Go through the material below and return each line with the string "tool" in it.
+++ Extracted records +++
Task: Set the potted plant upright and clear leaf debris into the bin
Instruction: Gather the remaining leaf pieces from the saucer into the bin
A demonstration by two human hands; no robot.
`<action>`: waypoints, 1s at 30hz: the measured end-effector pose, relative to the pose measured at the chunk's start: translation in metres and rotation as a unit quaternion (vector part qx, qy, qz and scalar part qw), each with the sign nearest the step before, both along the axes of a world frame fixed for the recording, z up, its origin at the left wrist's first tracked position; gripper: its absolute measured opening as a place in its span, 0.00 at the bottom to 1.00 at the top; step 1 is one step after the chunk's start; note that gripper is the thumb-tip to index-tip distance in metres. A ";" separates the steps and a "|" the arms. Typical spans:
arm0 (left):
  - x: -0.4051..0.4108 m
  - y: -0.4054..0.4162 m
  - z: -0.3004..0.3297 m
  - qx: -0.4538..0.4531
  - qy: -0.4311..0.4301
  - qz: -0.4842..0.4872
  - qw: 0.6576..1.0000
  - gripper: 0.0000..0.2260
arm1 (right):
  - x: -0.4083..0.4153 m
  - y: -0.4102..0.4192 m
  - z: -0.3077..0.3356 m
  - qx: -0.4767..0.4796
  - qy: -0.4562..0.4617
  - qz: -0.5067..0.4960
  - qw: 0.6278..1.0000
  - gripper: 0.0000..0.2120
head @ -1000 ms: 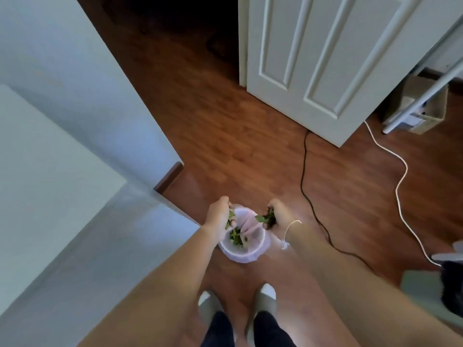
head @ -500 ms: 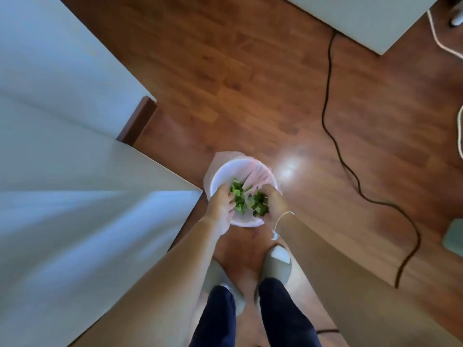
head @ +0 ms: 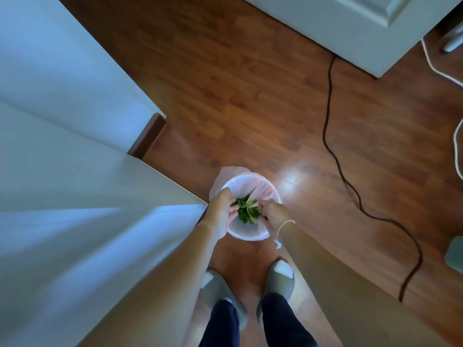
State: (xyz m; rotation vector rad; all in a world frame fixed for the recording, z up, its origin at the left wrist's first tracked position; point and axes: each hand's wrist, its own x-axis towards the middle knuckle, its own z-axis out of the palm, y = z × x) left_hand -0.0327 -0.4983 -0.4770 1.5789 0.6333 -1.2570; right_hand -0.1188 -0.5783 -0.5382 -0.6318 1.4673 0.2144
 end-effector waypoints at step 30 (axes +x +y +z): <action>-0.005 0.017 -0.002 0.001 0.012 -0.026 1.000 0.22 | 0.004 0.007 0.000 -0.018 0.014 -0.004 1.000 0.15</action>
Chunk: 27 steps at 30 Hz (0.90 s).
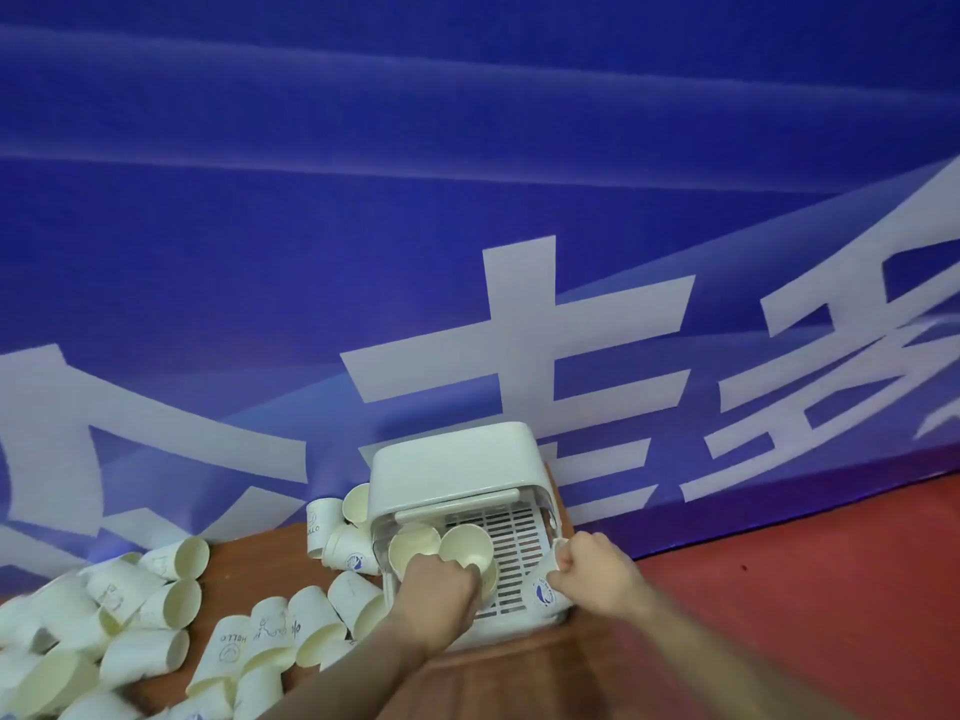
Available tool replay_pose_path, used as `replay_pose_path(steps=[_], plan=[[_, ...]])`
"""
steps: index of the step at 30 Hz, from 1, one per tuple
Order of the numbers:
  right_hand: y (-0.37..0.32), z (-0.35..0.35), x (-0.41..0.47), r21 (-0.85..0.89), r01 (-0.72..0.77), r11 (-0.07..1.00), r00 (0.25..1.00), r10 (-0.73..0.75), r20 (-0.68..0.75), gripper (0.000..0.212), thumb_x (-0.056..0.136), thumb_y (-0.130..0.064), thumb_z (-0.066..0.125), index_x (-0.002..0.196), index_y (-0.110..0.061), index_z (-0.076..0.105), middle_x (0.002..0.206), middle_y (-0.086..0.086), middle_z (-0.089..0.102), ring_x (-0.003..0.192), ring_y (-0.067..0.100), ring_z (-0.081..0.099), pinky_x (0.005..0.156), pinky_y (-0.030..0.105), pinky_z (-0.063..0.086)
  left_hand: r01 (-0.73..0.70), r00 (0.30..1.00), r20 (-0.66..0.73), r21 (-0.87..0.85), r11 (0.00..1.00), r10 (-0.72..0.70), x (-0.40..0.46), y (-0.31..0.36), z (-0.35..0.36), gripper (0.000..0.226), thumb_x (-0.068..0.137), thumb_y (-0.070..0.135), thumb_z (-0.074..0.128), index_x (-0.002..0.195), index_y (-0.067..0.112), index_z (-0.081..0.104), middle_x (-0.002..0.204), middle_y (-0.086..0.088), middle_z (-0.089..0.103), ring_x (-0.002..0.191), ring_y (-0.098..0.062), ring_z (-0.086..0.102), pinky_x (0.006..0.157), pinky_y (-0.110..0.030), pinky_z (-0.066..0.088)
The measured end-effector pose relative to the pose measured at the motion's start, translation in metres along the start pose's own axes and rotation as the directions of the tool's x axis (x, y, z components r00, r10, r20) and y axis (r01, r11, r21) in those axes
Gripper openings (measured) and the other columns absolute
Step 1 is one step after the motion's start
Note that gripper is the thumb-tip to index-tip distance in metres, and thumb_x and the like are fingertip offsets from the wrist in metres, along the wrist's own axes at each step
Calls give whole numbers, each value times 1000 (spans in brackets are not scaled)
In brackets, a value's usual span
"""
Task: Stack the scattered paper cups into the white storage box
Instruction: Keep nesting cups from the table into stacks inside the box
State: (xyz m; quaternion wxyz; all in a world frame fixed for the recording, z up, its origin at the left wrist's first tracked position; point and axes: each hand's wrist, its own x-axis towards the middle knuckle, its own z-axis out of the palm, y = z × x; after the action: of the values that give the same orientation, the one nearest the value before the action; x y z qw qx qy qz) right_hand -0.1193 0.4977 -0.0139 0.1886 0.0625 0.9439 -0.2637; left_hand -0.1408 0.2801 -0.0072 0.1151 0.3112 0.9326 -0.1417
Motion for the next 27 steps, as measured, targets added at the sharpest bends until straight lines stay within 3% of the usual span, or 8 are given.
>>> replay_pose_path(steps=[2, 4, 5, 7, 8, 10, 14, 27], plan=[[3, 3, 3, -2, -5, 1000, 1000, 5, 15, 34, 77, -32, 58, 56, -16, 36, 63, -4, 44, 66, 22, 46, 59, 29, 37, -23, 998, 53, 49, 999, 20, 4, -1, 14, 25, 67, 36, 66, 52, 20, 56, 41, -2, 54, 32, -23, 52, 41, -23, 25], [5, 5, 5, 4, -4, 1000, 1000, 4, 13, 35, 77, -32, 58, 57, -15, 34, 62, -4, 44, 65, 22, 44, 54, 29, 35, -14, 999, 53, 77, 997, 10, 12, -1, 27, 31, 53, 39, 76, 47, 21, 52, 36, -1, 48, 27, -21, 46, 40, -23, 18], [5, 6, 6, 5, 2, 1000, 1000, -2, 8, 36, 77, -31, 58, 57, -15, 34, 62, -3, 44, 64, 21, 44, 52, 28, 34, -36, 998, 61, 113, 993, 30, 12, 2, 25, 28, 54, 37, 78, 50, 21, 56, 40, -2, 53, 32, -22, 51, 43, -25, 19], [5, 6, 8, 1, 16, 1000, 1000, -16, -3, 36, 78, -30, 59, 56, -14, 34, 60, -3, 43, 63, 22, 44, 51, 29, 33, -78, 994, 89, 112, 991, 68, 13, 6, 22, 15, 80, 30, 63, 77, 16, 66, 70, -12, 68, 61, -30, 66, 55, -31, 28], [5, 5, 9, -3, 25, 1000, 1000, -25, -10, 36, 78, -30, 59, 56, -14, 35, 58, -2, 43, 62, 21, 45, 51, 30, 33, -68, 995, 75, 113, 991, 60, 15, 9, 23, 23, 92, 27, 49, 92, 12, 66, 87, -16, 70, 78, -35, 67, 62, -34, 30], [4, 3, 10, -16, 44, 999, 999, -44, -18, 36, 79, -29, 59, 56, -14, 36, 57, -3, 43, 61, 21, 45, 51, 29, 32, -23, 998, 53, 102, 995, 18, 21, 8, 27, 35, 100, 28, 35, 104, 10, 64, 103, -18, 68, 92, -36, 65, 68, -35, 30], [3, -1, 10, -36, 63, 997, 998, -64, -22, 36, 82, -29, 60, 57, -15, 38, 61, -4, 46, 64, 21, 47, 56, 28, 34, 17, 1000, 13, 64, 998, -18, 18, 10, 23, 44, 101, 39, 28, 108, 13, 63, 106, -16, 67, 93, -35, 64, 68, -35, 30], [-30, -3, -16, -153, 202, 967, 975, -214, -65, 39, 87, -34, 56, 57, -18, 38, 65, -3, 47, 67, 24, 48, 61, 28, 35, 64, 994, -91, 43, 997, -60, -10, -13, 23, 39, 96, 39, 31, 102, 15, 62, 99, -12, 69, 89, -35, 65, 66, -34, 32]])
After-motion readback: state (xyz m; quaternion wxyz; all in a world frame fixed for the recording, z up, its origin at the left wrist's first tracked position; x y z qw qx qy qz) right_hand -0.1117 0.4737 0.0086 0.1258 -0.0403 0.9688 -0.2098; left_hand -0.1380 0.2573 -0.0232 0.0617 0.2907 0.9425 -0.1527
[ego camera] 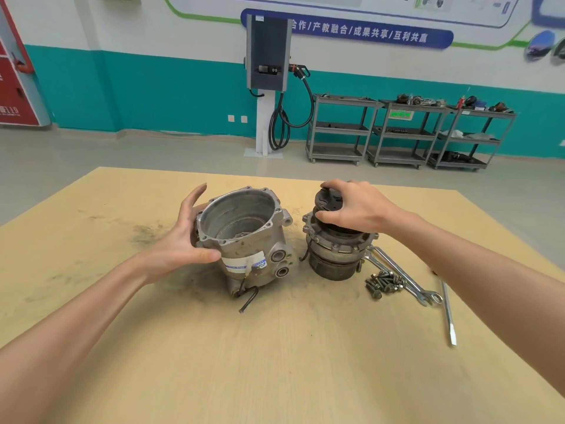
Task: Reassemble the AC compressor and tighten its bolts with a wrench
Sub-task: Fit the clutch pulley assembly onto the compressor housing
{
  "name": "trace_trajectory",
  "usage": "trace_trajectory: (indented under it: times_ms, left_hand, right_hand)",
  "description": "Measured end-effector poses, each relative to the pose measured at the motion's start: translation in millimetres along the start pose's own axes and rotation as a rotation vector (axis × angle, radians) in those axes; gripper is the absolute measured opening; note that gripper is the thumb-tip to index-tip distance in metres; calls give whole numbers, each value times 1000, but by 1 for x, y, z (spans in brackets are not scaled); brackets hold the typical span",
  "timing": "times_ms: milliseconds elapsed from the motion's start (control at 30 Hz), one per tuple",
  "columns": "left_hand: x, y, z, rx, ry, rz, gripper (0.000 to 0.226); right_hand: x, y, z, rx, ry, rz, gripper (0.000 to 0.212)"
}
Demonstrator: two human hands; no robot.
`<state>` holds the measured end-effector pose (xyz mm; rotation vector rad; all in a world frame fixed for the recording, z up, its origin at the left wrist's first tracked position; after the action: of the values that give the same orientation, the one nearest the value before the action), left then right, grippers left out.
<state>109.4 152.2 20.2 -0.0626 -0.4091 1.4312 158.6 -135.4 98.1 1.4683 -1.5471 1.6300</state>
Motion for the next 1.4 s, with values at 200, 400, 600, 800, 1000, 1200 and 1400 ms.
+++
Response —
Available tool replay_pose_path, used as `replay_pose_path(steps=[_], plan=[[_, ...]])`
The measured end-effector pose relative to the pose measured at the motion's start, translation in metres along the start pose's own axes and rotation as the directions of the tool's x axis (x, y, z components r00, r10, r20) and y axis (r01, r11, r21) in those axes

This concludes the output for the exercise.